Evaluation of Cardiac Function with Radionuclide Ventriculography—Radionuclide ventriculography is a noninvasive study, which provides information about the pumping function of the heart. In patients with coronary artery disease, and in those who have had a heart attack, the assessment of the pumping function of the heart (also known as the ejection fraction) is essential in the prediction of both long term and short-term survival. A small dose of an imaging agent is injected into the blood stream and pictures of the four chambers of the heart are taken using a special camera (gamma camera). These techniques can also provide information about the function of the valves of the heart, the integrity of all the cardiac chambers and can be used to monitor the effect of different drugs on the heart muscle (in patients with cancer who are treated with chemotherapy).

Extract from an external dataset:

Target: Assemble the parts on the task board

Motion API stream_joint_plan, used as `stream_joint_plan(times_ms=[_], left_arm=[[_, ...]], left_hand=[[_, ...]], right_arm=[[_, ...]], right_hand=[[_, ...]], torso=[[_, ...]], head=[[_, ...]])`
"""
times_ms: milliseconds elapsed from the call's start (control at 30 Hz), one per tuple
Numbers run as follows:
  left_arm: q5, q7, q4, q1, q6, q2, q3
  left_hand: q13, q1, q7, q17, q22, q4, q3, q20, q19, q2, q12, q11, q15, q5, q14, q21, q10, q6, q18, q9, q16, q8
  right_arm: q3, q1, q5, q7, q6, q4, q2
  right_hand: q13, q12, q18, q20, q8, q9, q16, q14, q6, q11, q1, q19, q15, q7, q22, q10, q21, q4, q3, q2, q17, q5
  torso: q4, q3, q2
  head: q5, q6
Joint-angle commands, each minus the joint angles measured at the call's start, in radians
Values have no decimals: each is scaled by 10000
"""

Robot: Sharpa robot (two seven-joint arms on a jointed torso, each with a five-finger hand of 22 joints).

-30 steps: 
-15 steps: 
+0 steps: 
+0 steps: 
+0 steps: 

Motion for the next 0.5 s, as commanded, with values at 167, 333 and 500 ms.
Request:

The evaluation of cardiac function with radionuclide ventriculography is accurate and noninvasive and continues to play a critical role in predicting outcomes in patients with heart disease.

Assessment of Myocardial Injury, Infarction and Infection—The basic cellular component of the heart muscle may be irreversibly affected in the setting of a limited blood supply and or inflammation. Nuclear cardiology techniques can be used to determine which areas of the heart muscle have been damaged by infection or by a heart attack. These techniques can also be used to monitor the status of the heart muscle in the patient after cardiac transplantation.